[Opening DATA PROVIDED section]

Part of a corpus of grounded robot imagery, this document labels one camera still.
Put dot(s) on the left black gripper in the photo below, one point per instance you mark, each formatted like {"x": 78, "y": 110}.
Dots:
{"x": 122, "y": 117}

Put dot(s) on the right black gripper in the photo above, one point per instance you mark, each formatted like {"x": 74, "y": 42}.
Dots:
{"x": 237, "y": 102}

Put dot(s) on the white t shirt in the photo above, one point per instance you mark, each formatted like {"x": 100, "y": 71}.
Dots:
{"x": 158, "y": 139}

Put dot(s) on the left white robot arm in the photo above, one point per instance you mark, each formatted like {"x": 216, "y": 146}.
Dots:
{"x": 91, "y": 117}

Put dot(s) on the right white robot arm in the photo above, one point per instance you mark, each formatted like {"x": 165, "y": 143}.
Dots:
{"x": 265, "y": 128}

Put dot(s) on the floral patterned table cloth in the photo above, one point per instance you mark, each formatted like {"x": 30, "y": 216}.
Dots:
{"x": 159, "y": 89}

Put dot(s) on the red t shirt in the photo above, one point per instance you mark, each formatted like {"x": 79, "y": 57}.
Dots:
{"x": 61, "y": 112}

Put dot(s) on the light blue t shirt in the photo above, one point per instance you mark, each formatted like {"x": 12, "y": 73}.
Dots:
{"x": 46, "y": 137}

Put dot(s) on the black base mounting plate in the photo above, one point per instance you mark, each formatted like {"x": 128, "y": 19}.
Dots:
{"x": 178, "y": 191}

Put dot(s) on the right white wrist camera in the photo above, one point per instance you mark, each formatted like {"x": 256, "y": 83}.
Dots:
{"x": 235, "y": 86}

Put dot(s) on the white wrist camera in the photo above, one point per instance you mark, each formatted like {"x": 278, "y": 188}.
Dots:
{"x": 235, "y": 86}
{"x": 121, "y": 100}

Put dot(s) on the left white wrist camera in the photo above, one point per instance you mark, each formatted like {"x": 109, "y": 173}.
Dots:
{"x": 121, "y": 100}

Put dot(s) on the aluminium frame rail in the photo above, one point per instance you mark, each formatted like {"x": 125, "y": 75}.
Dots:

[Closing DATA PROVIDED section]

From the records above, extract every entry exactly as given.

Part of a corpus of grounded robot imagery, this document labels one camera still.
Put dot(s) on the left black gripper in the photo below, one point per instance you mark, each formatted like {"x": 78, "y": 110}.
Dots:
{"x": 122, "y": 117}

Put dot(s) on the right black gripper in the photo above, one point per instance you mark, each formatted like {"x": 74, "y": 42}.
Dots:
{"x": 237, "y": 102}

Put dot(s) on the white t shirt in the photo above, one point per instance you mark, each formatted like {"x": 100, "y": 71}.
Dots:
{"x": 158, "y": 139}

Put dot(s) on the left white robot arm in the photo above, one point per instance you mark, each formatted like {"x": 216, "y": 146}.
Dots:
{"x": 91, "y": 117}

Put dot(s) on the right white robot arm in the photo above, one point per instance you mark, each formatted like {"x": 165, "y": 143}.
Dots:
{"x": 265, "y": 128}

Put dot(s) on the floral patterned table cloth in the photo above, one point per instance you mark, each formatted like {"x": 30, "y": 216}.
Dots:
{"x": 159, "y": 89}

Put dot(s) on the red t shirt in the photo above, one point per instance you mark, each formatted like {"x": 79, "y": 57}.
Dots:
{"x": 61, "y": 112}

Put dot(s) on the light blue t shirt in the photo above, one point per instance you mark, each formatted like {"x": 12, "y": 73}.
Dots:
{"x": 46, "y": 137}

Put dot(s) on the black base mounting plate in the photo above, one point per instance you mark, each formatted like {"x": 128, "y": 19}.
Dots:
{"x": 178, "y": 191}

Put dot(s) on the right white wrist camera in the photo above, one point per instance you mark, each formatted like {"x": 256, "y": 83}.
Dots:
{"x": 235, "y": 86}

Put dot(s) on the white wrist camera in the photo above, one point per instance you mark, each formatted like {"x": 278, "y": 188}.
Dots:
{"x": 235, "y": 86}
{"x": 121, "y": 100}

Put dot(s) on the left white wrist camera in the photo above, one point per instance you mark, each formatted like {"x": 109, "y": 173}.
Dots:
{"x": 121, "y": 100}

Put dot(s) on the aluminium frame rail in the photo above, one point per instance you mark, each formatted like {"x": 125, "y": 75}.
Dots:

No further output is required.